# American Institute of Mathematical Sciences

doi: 10.3934/ipi.2021039
Online First

Online First articles are published articles within a journal that have not yet been assigned to a formal issue. This means they do not yet have a volume number, issue number, or page numbers assigned to them, however, they can still be found and cited using their DOI (Digital Object Identifier). Online First publication benefits the research community by making new scientific discoveries known as quickly as possible.

Readers can access Online First articles via the “Online First” tab for the selected journal.

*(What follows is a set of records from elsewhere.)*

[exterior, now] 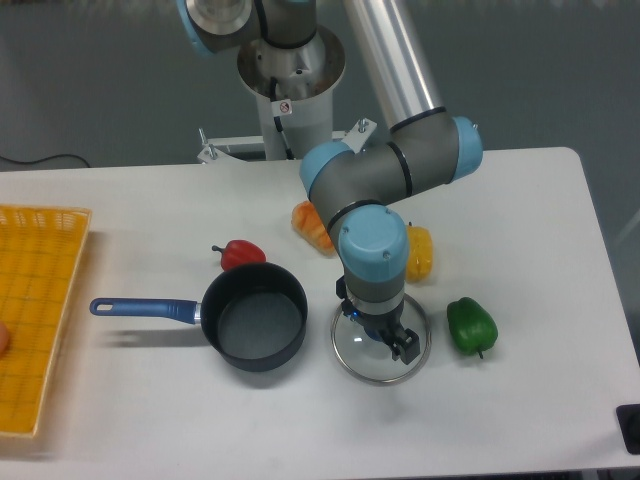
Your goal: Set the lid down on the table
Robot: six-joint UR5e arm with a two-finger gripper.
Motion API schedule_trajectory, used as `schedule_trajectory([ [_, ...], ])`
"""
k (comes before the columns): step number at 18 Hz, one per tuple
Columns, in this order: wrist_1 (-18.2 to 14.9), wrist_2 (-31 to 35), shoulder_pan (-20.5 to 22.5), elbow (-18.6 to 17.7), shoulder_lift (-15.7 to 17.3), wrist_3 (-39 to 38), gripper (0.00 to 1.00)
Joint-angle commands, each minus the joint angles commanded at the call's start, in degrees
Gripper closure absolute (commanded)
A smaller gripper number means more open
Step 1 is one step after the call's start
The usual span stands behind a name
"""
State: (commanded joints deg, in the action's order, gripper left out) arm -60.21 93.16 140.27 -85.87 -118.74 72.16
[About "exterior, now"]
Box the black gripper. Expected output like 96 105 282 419
336 277 419 363

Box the glass pot lid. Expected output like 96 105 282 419
330 294 431 385

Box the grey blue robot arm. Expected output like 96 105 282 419
177 1 483 363

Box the green bell pepper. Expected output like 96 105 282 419
446 297 499 359

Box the yellow bell pepper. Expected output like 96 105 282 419
406 222 434 283

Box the orange bell pepper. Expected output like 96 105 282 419
291 200 335 256

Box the red bell pepper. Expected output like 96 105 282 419
211 239 266 271

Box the yellow woven basket tray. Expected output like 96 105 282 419
1 204 92 438

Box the black saucepan blue handle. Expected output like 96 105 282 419
89 262 308 372

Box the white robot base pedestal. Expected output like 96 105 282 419
198 26 377 164

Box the black cable on floor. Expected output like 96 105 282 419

## Overcomplete representation in a hierarchical Bayesian framework

 1 University of Bologna, Department of Mathematics, Piazza di Porta San Donato 5, Bologna, Italy 2 Case Western Reserve University, Department of Mathematics, Applied Mathematics and Statistics, 10900 Euclid Avenue, Cleveland, OH 4410, USA

*Corresponding author: Monica Pragliola

Received  September 2020 Revised  April 2021 Early access May 2021

Fund Project: MP acknowledges the National Group for Scientific Computation (GNCS-INDAM). The work of DC was partly supported by NSF grants DMS-1522334 and DMS-1951446, and the work of ES was partly supported by NSF grant DMS-1714617

A common task in inverse problems and imaging is finding a solution that is sparse, in the sense that most of its components vanish. In the framework of compressed sensing, general results guaranteeing exact recovery have been proven. In practice, sparse solutions are often computed combining $\ell_1$-penalized least squares optimization with an appropriate numerical scheme to accomplish the task. A computationally efficient alternative for finding sparse solutions to linear inverse problems is provided by Bayesian hierarchical models, in which the sparsity is encoded by defining a conditionally Gaussian prior model with the prior parameter obeying a generalized gamma distribution. An iterative alternating sequential (IAS) algorithm has been demonstrated to lead to a computationally efficient scheme, and combined with Krylov subspace iterations with an early termination condition, the approach is particularly well suited for large scale problems. Here the Bayesian approach to sparsity is extended to problems whose solution allows a sparse coding in an overcomplete system such as composite frames. It is shown that among the multiple possible representations of the unknown, the IAS algorithm, and in particular, a hybrid version of it, is effectively identifying the most sparse solution. Computed examples show that the method is particularly well suited not only for traditional imaging applications but also for dictionary learning problems in the framework of machine learning.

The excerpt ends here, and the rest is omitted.